■ **WHAT THE TASK REQUIRES**:
Apart from the pictures, return every line of the listing exactly.

■ **SUPPLIED MATERIAL**:
Start of Block

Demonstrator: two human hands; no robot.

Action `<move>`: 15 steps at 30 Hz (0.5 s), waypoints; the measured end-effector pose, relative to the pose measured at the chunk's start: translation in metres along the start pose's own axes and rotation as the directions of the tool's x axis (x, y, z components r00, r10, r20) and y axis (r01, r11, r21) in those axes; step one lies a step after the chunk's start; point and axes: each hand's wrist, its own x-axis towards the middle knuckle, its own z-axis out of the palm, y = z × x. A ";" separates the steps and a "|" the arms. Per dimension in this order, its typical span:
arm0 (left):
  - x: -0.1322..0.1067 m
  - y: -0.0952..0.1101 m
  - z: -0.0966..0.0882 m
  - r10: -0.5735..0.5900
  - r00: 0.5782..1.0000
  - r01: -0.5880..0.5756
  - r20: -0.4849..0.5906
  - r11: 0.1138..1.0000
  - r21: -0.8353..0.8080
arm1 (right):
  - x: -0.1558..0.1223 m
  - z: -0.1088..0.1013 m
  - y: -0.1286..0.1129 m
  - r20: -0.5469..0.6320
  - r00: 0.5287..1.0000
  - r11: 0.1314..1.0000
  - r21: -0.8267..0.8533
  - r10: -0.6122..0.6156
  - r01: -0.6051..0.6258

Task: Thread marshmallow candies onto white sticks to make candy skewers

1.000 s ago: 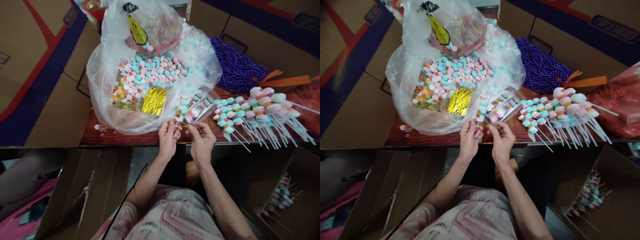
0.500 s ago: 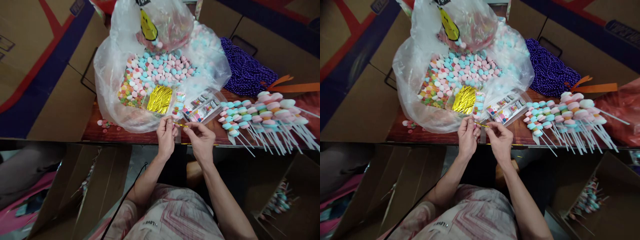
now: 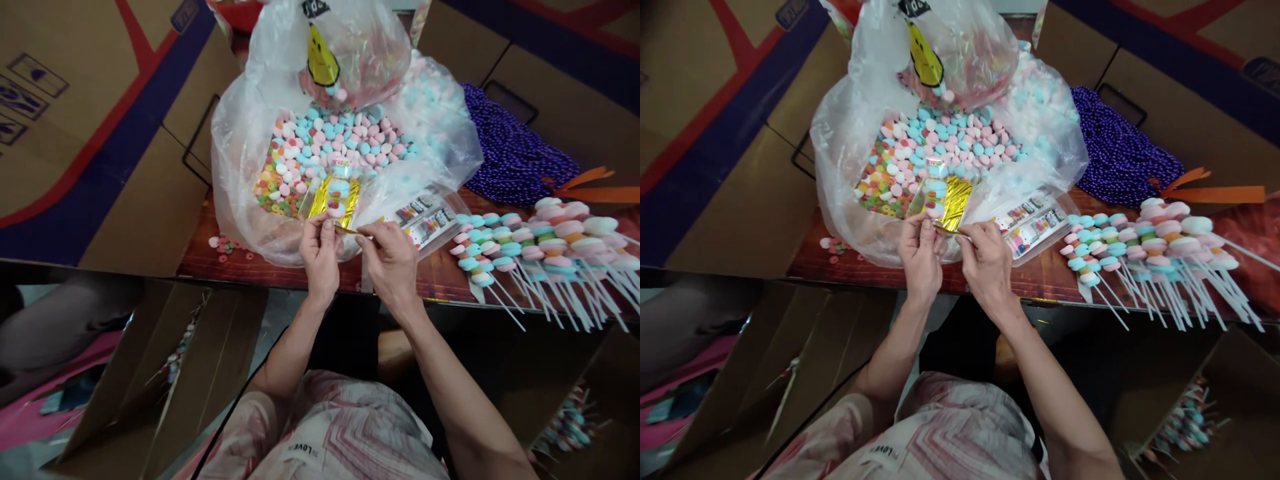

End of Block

■ **WRITTEN SOLUTION**:
Demonstrator: two human hands; no robot.

Action `<move>`: 15 steps at 30 Hz (0.5 s), waypoints; the measured end-effector pose, relative to the pose measured at the chunk's start: translation in metres along the start pose's own axes and rotation as the directions of the tool's x axis (x, y, z components r00, r10, r20) and y axis (r01, r11, r21) in those axes; step one lies a step after the chunk's start; point and axes: each hand's wrist, its own x-axis towards the middle knuckle, its own z-axis out of the palm, y = z × x. A ";" separates the steps and a "|" the arms. Per dimension in this order, its typical span:
arm0 (left):
  - x: -0.1322..0.1067 m
  - y: -0.0952..0.1101 m
  - z: -0.0966..0.0882 m
  - r10: -0.5735..0.5900
  - r00: 0.5782..1.0000
  - r01: -0.5880..0.5756
  - r20: -0.4849..0.5906
  - r11: 0.1138..1.0000
  - r21: -0.8353..0.8080
arm1 (right):
  - x: -0.1558..0.1223 m
  - z: -0.1088..0.1013 m
  - y: -0.1286..0.1129 m
  - r20: -0.5469..0.6320
  - r00: 0.5287..1.0000
  - r11: 0.1314..1.0000
  - r21: -0.8267..0.8533
  - r10: -0.6122..0.6156
  - r01: -0.6051..0.6258

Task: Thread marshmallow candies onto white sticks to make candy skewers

1.000 s ago: 
0.500 s ago: 
now: 

No further output remains for this exercise.